Not all of the sharks agreed on this point, however. Lori agreed with Kevin, and said that Hejny would be a lot more profitable if he reduced the size of the product. Mark, on the other hand, thought that it would be a huge mistake to reduce the size of an already-profitable product. Daymond interrupted the debate to tell the couple that the company was too early in its development, and that he felt like they didn’t really need an investment to begin with. With that being said, he dropped out. Even though there was no bringing Daymond back, the Hejnys clarified that they were seeking an investment for a very specific reason. They wanted to use the investment to create more working capital. Daymond wasn’t impressed.

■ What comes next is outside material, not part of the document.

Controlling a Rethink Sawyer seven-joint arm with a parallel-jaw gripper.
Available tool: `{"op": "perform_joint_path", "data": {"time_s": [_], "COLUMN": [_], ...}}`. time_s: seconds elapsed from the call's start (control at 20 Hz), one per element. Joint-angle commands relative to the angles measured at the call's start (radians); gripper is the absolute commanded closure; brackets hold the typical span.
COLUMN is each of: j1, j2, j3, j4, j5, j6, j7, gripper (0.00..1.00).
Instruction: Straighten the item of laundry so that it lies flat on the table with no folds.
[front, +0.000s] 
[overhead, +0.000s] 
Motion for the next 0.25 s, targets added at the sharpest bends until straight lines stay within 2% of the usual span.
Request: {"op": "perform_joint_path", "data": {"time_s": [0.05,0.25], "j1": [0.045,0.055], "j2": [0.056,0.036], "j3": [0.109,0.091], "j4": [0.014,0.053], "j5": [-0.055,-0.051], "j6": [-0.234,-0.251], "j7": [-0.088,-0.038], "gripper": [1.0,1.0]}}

nerdwax-kevin-offerAlthough he didn’t really have faith in the company, Kevin put in an offer. He said that we was willing to do the deal, with some modified terms. He offered them their $80,000 as a loan, with a royalty of 10% until $240,000 in total was paid back. He also wanted 3% equity on top of that. His reasoning? Kevin felt as though Nerdwax was a product, not a company. Before they had a chance to respond, Mark left them with some advice. He said that he thought reducing the volume of their product would cause the business to move too fast, which was a terrible idea for a small business. Mark explained that the fact that they were such a small and delicate business in the first place meant that they weren’t particularly investable. He dropped out.

Troy, who had remained quiet for the majority of the pitch, felt similarly. He said that the business was small, but he also explained that he liked to be a part of businesses in their infancy. He extended them an offer of $80,000 as a loan, which would be repaid with $120,000. He also wanted 10% in equity on top of that. The key difference between this deal and Kevin’s deal is that Troy was more willing to be a partner with the Hejnys, whereas Kevin was pretty much just giving them some seed money. Although they were flattered by the interest, the couple explained that they were proud of how the company had remained debt free throughout its entire existence. They said that they wanted to keep it that way. With that, they declined both offers.

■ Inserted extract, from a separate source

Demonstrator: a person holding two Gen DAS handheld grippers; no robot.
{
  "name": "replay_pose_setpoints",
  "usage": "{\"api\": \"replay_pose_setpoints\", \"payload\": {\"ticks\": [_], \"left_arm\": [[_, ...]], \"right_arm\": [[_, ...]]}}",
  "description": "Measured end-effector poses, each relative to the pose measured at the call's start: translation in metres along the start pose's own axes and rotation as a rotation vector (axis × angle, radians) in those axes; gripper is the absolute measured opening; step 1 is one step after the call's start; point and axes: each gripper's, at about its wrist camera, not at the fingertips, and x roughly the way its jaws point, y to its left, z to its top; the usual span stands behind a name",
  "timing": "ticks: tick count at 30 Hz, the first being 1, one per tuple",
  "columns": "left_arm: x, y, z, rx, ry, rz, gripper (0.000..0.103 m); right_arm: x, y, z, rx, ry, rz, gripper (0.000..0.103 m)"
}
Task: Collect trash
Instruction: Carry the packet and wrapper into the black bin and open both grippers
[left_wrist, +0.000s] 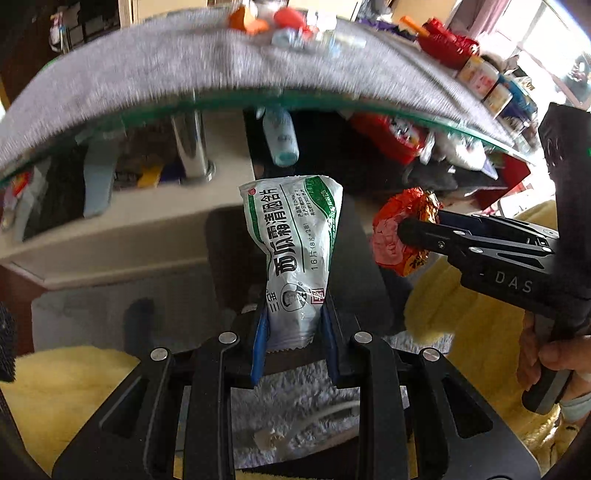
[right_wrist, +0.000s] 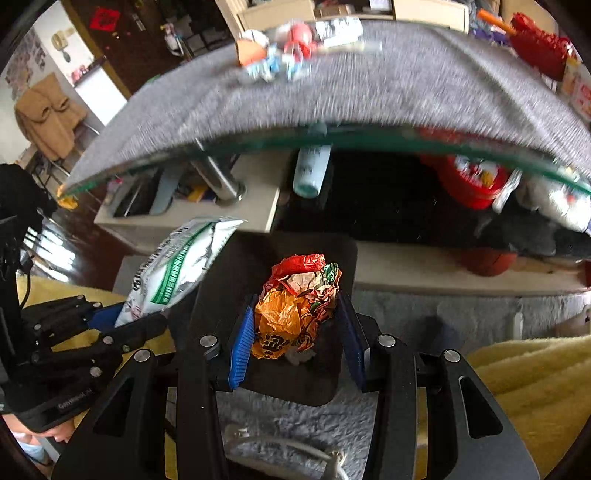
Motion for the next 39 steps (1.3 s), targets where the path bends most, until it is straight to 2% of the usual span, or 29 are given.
{"api": "replay_pose_setpoints", "payload": {"ticks": [9, 12, 14, 18, 21, 23, 25, 27, 29, 34, 39], "left_arm": [[0.027, 0.005, -0.003, -0.012, 0.073, 0.003, 0.027], [0.032, 0.006, -0.004, -0.013, 0.088, -0.002, 0.031], [0.034, 0.006, -0.004, -0.01, 0.094, -0.003, 0.035], [0.035, 0.007, -0.004, -0.018, 0.099, 0.0, 0.038], [0.035, 0.01, -0.003, -0.03, 0.098, 0.003, 0.048], [0.035, 0.012, -0.003, -0.034, 0.1, 0.007, 0.06], [0.035, 0.012, -0.002, -0.033, 0.102, 0.014, 0.067], [0.034, 0.011, -0.001, -0.026, 0.103, 0.016, 0.069], [0.032, 0.01, 0.0, -0.023, 0.099, 0.013, 0.073], [0.017, 0.007, 0.011, -0.002, 0.06, 0.024, 0.076], [-0.013, 0.012, 0.038, -0.007, -0.026, 0.034, 0.077]], "right_arm": [[0.028, -0.007, -0.002, 0.031, 0.071, 0.047, 0.046], [0.03, -0.006, 0.0, 0.035, 0.071, 0.069, 0.051], [0.03, -0.006, 0.002, 0.038, 0.068, 0.07, 0.065], [0.032, -0.009, 0.005, 0.052, 0.064, 0.068, 0.069], [0.031, -0.016, 0.006, 0.075, 0.061, 0.064, 0.072], [0.031, -0.02, 0.006, 0.092, 0.058, 0.066, 0.077], [0.03, -0.025, 0.006, 0.112, 0.06, 0.08, 0.08], [0.028, -0.029, 0.007, 0.134, 0.061, 0.11, 0.081], [0.022, -0.031, 0.01, 0.143, 0.047, 0.121, 0.081], [-0.007, -0.037, 0.028, 0.153, -0.034, 0.122, 0.087], [-0.041, -0.045, 0.059, 0.143, -0.133, 0.096, 0.087]]}}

Nerdwax Now in 2018 – The After Shark Tank Update

So, Nerdwax didn’t ever end up getting a deal in the tank. How are they doing today? Well, fans of the product should be happy to know that the company is still around and kicking. They seem to have chosen to forgo advice from Lori and Kevin, and they continue to sell their product as $10, long-term tubes. The Nashville-based company remains active on social media, and they’ve recently deployed a large marketing campaign to help push their product during the summer months. Not only that, but according to the Nerdwax website, but they can currently now be found in retailers all around the world. (You can even buy Nerdwax in Thailand!) Although Don and Lydia Hejny may not be rolling with the likes of Kevin O’Leary or Troy Carter, they’re still doing really well for themselves.